Exercise inputs:
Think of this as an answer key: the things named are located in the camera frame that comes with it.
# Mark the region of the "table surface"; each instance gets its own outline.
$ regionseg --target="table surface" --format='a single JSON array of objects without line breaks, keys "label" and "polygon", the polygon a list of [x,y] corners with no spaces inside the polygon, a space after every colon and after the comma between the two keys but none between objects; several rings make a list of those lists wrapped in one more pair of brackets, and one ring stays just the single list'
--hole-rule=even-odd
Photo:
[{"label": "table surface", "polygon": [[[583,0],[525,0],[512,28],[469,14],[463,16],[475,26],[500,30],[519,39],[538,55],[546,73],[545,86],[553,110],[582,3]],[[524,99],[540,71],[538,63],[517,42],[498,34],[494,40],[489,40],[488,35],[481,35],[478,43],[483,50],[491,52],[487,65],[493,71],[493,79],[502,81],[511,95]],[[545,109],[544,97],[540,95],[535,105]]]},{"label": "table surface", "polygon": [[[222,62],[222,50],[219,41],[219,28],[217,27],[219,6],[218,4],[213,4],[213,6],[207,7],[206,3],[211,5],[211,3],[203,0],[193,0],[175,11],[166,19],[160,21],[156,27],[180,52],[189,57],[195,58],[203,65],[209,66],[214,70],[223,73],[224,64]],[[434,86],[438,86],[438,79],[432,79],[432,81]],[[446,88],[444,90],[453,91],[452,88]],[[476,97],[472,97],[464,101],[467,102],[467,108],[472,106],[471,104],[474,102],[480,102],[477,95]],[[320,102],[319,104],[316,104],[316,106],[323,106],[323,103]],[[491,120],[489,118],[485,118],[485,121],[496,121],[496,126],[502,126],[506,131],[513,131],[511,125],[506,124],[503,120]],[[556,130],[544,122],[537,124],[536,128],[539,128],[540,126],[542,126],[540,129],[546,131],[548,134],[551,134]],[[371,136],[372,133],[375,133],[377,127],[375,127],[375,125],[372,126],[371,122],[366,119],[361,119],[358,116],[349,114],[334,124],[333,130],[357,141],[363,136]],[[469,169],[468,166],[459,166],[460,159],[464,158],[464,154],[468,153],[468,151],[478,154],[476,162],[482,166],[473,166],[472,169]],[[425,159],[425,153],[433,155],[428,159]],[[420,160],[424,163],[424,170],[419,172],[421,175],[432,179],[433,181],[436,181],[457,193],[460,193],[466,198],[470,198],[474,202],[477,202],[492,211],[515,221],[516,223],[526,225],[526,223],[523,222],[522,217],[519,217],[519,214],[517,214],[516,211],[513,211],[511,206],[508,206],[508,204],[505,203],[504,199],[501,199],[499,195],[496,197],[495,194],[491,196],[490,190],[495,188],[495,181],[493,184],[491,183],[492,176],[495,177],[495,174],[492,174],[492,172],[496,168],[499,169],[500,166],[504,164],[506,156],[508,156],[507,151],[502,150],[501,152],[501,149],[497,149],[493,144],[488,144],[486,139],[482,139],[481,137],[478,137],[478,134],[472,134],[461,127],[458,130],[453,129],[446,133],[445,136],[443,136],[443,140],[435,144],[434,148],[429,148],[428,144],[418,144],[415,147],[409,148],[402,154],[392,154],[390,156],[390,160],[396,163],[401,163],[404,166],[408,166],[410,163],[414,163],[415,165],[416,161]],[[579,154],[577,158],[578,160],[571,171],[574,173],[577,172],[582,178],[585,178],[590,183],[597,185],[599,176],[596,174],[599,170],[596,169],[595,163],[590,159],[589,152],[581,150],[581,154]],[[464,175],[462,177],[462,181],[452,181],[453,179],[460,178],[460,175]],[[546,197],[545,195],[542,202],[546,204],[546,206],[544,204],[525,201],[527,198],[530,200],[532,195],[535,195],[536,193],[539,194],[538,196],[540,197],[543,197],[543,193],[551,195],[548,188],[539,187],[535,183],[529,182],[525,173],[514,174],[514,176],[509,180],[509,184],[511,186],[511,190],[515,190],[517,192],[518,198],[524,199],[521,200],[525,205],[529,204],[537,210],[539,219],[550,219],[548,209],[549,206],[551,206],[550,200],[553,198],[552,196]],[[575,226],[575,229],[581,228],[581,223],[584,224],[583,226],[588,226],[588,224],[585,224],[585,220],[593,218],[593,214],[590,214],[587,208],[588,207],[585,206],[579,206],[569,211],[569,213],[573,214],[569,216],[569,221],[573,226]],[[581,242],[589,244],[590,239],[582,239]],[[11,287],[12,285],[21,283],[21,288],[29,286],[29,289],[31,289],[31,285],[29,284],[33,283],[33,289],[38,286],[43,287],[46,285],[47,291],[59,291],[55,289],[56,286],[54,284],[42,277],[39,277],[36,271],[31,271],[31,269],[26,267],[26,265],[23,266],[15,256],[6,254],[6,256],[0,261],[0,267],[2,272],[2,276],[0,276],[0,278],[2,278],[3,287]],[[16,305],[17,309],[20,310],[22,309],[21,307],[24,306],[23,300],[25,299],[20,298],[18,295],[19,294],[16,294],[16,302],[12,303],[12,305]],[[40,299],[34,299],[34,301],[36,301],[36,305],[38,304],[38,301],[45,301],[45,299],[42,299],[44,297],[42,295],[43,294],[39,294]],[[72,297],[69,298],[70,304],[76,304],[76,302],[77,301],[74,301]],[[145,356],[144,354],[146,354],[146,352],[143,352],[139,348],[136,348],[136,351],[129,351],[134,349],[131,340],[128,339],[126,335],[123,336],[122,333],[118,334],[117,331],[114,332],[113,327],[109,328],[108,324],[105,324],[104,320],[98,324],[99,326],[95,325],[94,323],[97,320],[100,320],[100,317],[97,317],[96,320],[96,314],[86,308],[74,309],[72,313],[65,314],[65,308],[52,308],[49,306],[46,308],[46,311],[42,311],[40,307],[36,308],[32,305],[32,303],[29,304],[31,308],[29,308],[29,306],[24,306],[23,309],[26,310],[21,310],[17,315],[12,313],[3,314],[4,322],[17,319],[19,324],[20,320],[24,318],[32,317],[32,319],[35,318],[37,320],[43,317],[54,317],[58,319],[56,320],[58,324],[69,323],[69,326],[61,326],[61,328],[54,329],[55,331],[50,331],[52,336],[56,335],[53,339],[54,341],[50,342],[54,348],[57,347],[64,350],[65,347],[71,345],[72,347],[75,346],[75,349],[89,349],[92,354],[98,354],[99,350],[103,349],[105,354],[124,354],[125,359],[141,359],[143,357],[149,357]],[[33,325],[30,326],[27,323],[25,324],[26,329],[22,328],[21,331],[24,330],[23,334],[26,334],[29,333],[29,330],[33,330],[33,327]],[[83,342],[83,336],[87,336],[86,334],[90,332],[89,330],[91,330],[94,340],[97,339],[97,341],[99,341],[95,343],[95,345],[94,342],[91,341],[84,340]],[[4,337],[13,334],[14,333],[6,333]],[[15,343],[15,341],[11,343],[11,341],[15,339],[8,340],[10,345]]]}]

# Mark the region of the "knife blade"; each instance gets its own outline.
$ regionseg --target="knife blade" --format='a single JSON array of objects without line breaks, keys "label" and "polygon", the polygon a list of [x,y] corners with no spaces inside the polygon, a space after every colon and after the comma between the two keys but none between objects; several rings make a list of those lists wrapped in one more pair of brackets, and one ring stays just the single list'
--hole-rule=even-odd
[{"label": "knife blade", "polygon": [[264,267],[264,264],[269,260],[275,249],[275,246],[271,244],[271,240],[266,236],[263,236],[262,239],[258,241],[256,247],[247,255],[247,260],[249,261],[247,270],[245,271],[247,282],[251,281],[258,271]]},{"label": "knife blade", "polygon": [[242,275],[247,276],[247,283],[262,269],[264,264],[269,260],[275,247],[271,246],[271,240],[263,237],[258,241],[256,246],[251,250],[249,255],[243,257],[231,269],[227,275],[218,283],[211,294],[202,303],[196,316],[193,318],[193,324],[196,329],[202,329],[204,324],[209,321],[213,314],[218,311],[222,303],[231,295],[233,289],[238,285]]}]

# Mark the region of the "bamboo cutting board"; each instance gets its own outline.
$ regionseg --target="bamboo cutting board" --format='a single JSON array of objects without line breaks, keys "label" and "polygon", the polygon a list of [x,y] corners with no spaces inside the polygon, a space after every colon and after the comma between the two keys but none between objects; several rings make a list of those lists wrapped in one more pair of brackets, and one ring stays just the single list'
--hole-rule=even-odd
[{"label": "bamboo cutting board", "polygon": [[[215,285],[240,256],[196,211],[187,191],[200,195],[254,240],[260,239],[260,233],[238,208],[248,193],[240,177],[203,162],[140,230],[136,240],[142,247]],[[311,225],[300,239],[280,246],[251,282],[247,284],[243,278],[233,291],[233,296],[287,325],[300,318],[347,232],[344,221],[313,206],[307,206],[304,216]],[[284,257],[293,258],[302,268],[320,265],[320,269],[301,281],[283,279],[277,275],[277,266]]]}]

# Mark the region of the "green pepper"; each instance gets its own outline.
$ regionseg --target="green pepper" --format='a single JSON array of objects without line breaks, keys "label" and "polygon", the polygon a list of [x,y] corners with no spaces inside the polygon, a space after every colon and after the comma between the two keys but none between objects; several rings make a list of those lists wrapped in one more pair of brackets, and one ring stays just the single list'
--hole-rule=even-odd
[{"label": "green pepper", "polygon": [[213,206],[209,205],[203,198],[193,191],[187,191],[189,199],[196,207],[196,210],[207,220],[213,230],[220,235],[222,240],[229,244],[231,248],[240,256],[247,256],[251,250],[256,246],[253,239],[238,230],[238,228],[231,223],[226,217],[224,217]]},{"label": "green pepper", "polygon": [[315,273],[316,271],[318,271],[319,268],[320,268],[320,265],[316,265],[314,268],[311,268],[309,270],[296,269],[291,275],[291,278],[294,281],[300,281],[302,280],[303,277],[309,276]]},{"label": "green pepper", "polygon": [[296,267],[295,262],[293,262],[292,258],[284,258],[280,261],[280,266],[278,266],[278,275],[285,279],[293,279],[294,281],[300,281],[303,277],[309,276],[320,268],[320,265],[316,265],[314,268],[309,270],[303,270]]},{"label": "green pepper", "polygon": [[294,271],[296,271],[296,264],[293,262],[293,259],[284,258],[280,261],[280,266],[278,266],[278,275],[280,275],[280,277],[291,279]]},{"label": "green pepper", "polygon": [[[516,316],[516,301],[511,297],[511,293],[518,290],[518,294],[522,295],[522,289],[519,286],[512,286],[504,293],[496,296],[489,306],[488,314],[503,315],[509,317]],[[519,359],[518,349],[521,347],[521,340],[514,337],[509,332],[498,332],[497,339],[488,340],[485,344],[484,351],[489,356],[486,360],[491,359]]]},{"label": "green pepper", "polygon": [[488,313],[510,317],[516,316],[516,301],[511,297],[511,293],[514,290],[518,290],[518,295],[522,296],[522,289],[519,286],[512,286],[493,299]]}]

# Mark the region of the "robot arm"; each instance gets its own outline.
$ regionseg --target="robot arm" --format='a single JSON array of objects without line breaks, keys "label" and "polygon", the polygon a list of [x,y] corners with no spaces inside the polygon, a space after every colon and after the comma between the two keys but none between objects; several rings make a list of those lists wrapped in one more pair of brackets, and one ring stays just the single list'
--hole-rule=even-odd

Work task:
Bring together each line above where the string "robot" turns up.

Exercise output:
# Mark the region of the "robot arm"; each instance gets its own outline.
$ regionseg --target="robot arm" --format='a single JSON array of objects without line breaks, keys "label" and "polygon", the polygon a list of [x,y] corners with no spaces inside the polygon, a space after every colon and after the comma between the two keys but none between objects; several rings make a list of those lists wrapped in one more pair of brackets, and one ring stays just the single list'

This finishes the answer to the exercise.